Expected term (in years)
   1.84 - 3.50        0.001  
Expected volatility
   63.0% - 86.0%      63.0% - 71.0%
Risk-free interest rate
   0.44% - 1.12%      0.35% - 1.05%
Expected dividend yield
    0%         0%  

Upon issuance and immediately before the IPO, the investor rights and obligations had a fair value of $6.6 million and $1.4 million, respectively. The change in fair value of the investor rights of $5.2 million was recorded in other income in the consolidated statements of operations and comprehensive loss during the year ended December 31, 2014. The Series D Preferred Stock investor rights were either exercised or extinguished upon the closing of the Company’s IPO.

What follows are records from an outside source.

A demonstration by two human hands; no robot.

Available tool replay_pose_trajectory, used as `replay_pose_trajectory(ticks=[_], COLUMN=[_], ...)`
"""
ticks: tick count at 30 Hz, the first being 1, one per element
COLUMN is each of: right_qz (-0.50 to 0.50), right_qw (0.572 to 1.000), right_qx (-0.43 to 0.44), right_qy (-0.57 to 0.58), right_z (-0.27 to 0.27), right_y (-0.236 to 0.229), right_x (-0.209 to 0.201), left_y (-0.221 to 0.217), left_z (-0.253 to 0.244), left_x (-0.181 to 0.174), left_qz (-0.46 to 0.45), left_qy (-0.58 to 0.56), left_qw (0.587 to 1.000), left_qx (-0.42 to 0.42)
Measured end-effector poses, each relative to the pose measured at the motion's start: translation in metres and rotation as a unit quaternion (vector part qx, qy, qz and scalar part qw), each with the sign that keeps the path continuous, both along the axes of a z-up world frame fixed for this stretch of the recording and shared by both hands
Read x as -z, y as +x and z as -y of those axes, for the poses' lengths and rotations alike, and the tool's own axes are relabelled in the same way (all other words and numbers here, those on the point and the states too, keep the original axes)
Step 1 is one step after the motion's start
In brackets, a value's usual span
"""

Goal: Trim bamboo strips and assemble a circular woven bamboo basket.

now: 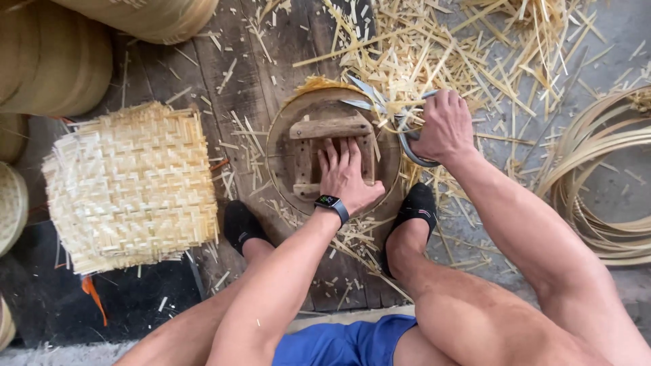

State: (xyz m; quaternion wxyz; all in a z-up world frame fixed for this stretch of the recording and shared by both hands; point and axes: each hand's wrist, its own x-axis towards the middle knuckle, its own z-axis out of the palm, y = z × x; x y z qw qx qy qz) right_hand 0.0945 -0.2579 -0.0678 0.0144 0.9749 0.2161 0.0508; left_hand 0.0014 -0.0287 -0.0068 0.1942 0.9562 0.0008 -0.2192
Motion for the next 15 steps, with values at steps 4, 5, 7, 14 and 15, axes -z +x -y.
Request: replay_pose_trajectory(ticks=[4,5,7,14,15], right_qz=[-0.199,-0.256,-0.316,-0.088,-0.103], right_qw=[0.979,0.964,0.944,0.996,0.995], right_qx=[0.04,0.059,0.08,0.007,0.014], right_qy=[-0.034,-0.041,-0.052,-0.006,-0.008], right_z=[0.032,0.047,0.061,0.006,0.006], right_y=[0.0,-0.005,-0.014,0.008,0.01], right_x=[0.005,0.012,0.015,0.012,0.013], left_y=[-0.002,-0.005,-0.011,-0.004,-0.002], left_z=[-0.015,-0.022,-0.029,-0.035,-0.035], left_x=[0.017,0.021,0.021,0.007,0.005], left_qz=[-0.038,-0.045,-0.055,-0.013,-0.028], left_qy=[0.026,0.036,0.042,-0.006,-0.023], left_qw=[0.998,0.995,0.987,0.983,0.983], left_qx=[0.032,0.087,0.142,0.181,0.18])
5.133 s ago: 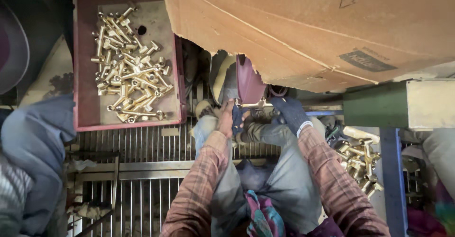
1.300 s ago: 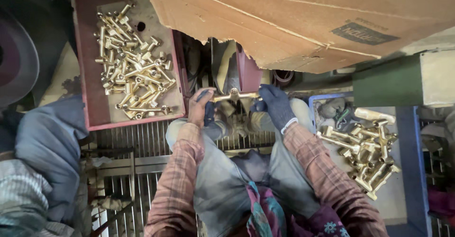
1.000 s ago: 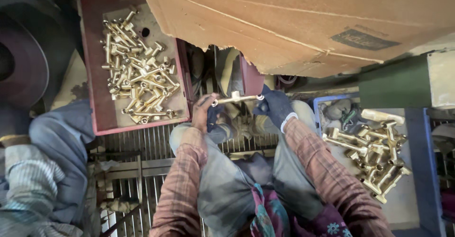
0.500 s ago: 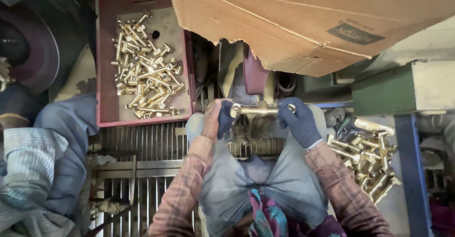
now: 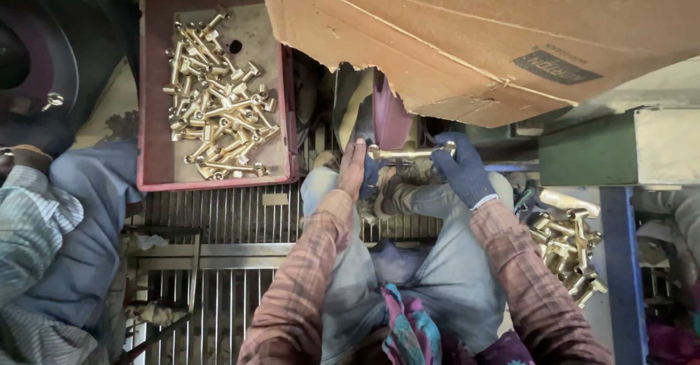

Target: The person sits on the floor and repeatedly presses brass-colored metal parts against a rotating grinding wheel to smooth or polish their surfaces. Finished parts are placed into a blue tray to the right.

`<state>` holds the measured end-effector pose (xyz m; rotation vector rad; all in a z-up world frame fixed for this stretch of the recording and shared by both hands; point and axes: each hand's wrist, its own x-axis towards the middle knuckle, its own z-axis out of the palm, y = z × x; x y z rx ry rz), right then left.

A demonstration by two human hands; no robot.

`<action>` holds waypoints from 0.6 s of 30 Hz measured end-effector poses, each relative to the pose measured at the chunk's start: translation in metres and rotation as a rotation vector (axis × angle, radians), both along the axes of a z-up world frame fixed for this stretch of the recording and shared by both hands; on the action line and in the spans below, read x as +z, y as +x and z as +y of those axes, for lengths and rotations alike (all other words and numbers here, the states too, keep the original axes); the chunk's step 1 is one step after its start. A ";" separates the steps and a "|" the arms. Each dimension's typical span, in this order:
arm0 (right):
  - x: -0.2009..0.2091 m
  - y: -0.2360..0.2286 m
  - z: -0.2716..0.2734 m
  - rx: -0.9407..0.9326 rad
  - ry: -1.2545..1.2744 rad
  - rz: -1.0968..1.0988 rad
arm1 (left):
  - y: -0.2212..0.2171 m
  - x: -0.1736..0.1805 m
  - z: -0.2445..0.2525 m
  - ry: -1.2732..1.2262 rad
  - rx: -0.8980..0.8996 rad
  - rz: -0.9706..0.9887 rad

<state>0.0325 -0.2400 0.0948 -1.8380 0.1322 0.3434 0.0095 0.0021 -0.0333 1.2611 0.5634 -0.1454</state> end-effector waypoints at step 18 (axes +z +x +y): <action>0.003 0.015 0.020 -0.123 0.015 0.274 | 0.005 -0.061 -0.022 0.008 0.185 -0.102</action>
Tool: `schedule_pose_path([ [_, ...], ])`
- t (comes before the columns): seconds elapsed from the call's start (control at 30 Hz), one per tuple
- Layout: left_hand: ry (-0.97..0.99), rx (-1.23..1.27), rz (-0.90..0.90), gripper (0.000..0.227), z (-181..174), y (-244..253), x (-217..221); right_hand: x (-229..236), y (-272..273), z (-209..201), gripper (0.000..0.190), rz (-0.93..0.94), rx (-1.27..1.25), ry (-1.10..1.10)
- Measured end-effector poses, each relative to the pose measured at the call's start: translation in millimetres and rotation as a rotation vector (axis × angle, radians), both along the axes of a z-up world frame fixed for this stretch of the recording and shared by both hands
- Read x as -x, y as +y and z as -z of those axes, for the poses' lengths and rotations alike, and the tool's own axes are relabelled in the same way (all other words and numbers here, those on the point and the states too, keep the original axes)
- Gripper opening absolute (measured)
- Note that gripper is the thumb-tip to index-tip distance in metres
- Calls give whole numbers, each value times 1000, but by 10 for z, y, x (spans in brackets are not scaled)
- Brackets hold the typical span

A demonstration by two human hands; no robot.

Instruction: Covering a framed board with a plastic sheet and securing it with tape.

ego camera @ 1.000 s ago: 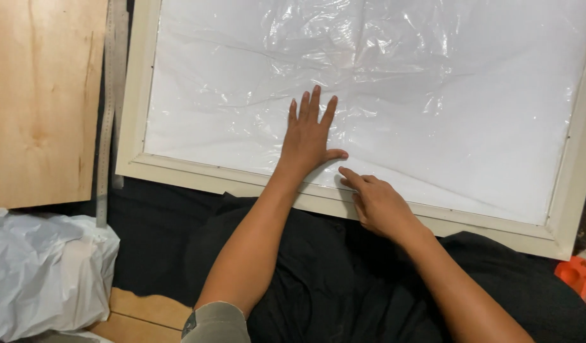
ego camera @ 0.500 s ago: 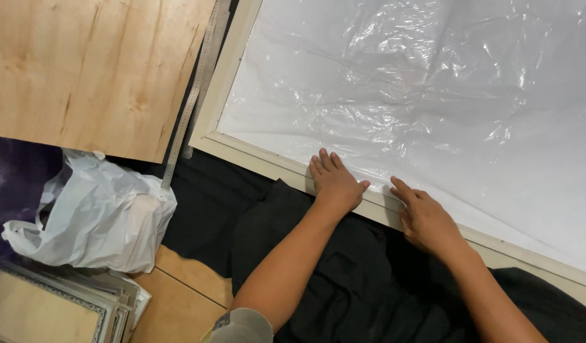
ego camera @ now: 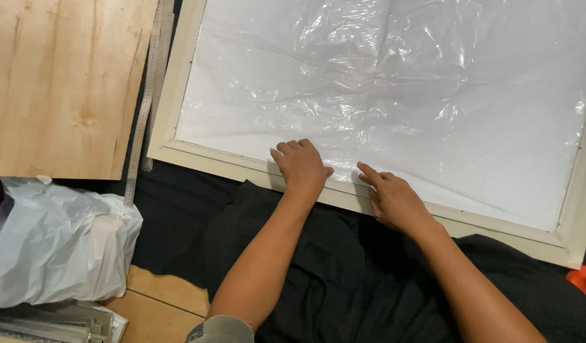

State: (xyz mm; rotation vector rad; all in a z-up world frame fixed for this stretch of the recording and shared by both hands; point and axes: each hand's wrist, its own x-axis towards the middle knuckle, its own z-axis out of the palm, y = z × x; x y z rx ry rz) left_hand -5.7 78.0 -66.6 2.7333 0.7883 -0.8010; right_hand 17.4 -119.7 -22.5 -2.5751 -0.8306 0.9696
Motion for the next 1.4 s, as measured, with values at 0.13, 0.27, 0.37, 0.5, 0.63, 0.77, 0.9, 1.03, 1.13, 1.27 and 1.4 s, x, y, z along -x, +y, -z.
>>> schedule_pose_path([
  [0.13,-161,1,49,88,-81,-41,-1,-24,-8,-1,63,-27,-20,17],
  [0.27,-251,204,143,96,-338,-81,-68,-31,-23,61,63,-47,7,18],
  [0.37,-208,219,147,99,-249,-119,-123,-50,21,-51,60,-14,-10,66],
  [0.5,-154,180,190,103,-123,-74,-200,-77,-13,-94,58,147,-71,152],
  [0.63,-179,145,243,107,-139,-50,-211,-169,-155,191,36,441,-306,145],
  [0.77,-176,131,253,107,-143,-80,-241,-182,-173,202,18,586,-282,131],
  [0.9,-200,129,232,104,-106,-98,-235,-166,-135,136,18,646,-254,214],
  [1.03,-164,173,202,105,-154,-102,-233,-112,-82,91,19,688,-270,296],
  [1.13,-161,203,172,106,-219,-110,-224,-45,15,15,36,705,-280,354],
  [1.27,-152,225,152,108,-183,-74,-250,45,196,-29,69,761,-359,438],
  [1.4,-166,216,152,110,-65,-58,-272,113,324,234,53,878,-410,487],
])
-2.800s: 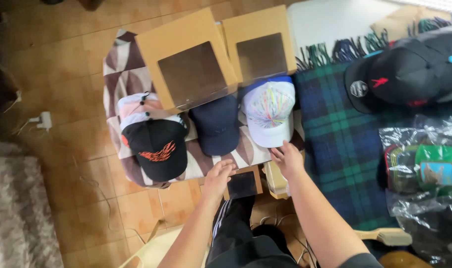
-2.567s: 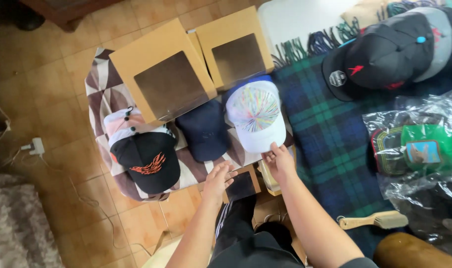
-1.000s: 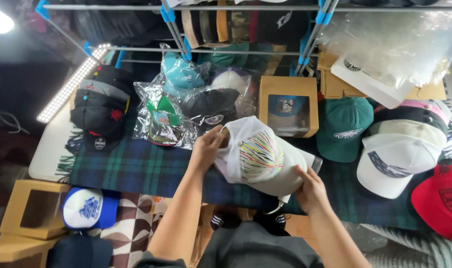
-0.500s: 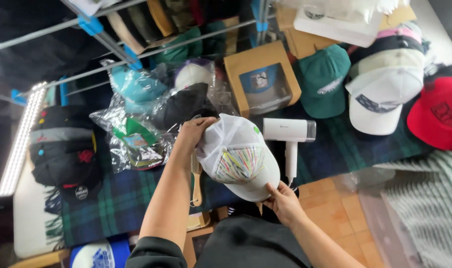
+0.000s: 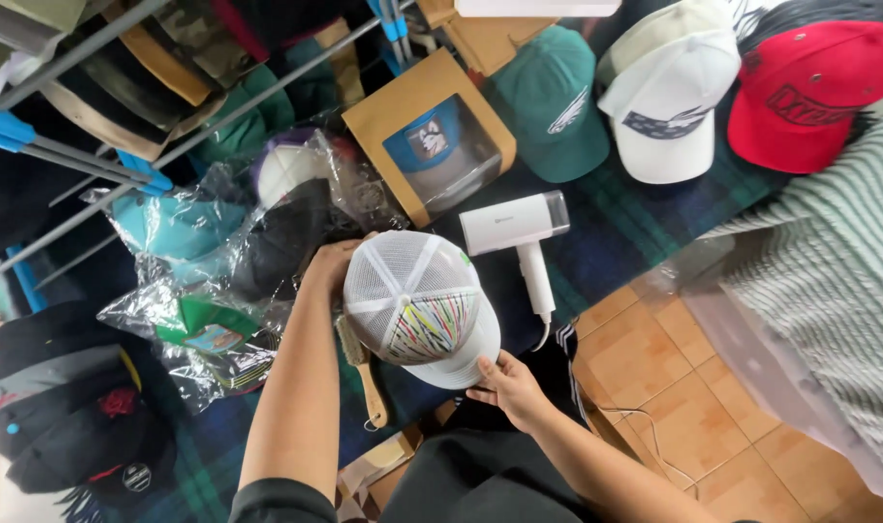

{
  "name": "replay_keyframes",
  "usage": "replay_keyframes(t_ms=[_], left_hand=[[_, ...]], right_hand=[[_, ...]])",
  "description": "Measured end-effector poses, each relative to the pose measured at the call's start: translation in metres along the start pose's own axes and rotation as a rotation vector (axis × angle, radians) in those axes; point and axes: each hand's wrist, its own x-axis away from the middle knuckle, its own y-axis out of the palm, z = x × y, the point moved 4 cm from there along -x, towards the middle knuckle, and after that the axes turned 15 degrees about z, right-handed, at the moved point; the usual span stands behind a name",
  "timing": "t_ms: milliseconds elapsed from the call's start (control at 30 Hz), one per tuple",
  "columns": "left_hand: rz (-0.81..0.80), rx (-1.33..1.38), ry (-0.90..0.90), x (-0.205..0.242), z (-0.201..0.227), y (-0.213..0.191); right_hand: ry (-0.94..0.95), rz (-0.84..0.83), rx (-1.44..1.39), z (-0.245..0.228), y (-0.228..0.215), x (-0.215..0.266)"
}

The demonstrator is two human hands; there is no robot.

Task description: Cleaning and steaming various baseball caps using a brush and a handheld steamer to remove wrinkles and debris.

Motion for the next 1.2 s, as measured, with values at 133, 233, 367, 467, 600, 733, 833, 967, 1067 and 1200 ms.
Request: replay_keyframes(t_ms=[133, 233, 367, 467, 600, 733, 833, 967, 1067, 1200], left_hand=[[0.128, 0.145, 0.082, -0.015, -0.053, 0.013], [0.178, 0.437, 0.113, 0.018, -0.085, 0.013], [0.174, 0.756, -0.072, 0.051, -0.156, 0.041], [0.093, 0.973, -0.092, 0.065, -0.209, 0.084], [-0.085, 0.931, -0.176, 0.089, -0.229, 0.143], [0.002, 1.211, -0.144, 0.079, -0.236, 0.172], [0.105, 1.194, -0.163, 0.088, -0.225, 0.156], [0.231, 1.217, -0.151, 0.09, -0.218, 0.147], [0.347, 1.235, -0.119, 0.075, -0.229, 0.164], [0.742, 0.762, 0.04, 0.061, -0.246, 0.15]], right_hand=[[0.051, -0.014, 0.21, -0.014, -0.019, 0.018], [-0.037, 0.13, 0.32, -0.038, -0.046, 0.03], [-0.191, 0.331, 0.11, -0.085, -0.087, 0.027], [-0.268, 0.334, 0.167, -0.123, -0.082, 0.027], [-0.259, 0.235, 0.392, -0.161, -0.016, 0.033], [-0.203, -0.066, 0.819, -0.119, -0.014, -0.058], [-0.562, -0.175, 1.4, -0.098, -0.01, -0.094], [-0.176, -0.22, 0.935, -0.111, 0.017, -0.047], [-0.187, -0.279, 1.006, -0.108, 0.019, -0.05], [-0.211, -0.386, 1.268, -0.121, 0.017, -0.051]])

The Company recorded the following amounts in 2014 in connection with the Series D investors’ rights and obligations (in thousands):

   
Amount
 
       
Fair value of tranche right liability upon issuance May 13, 2014
  $ 6,639  
Issuance costs allocated to tranche right liability
    (80 )
Adjustment to fair value recorded in other income during 2014
    (5,151 )
Reclassified to equity upon exercise on October 21, 2014
    (1,408 )
Balance at December 31, 2014
  $ -  

The Company incurred approximately $0.5 million in costs related to the issuance of the Series D Preferred Stock which were allocated to the shares issued to date and the tranche right liability. The $0.4 million of issuance costs allocated to the shares issued in May 2014 were recorded as a discount on the Series D Preferred Stock and were to be accreted over five years to the earliest redemption date of the Series D Preferred Stock. The remaining $0.1 million of issuance costs were allocated to the second and third tranche right liability.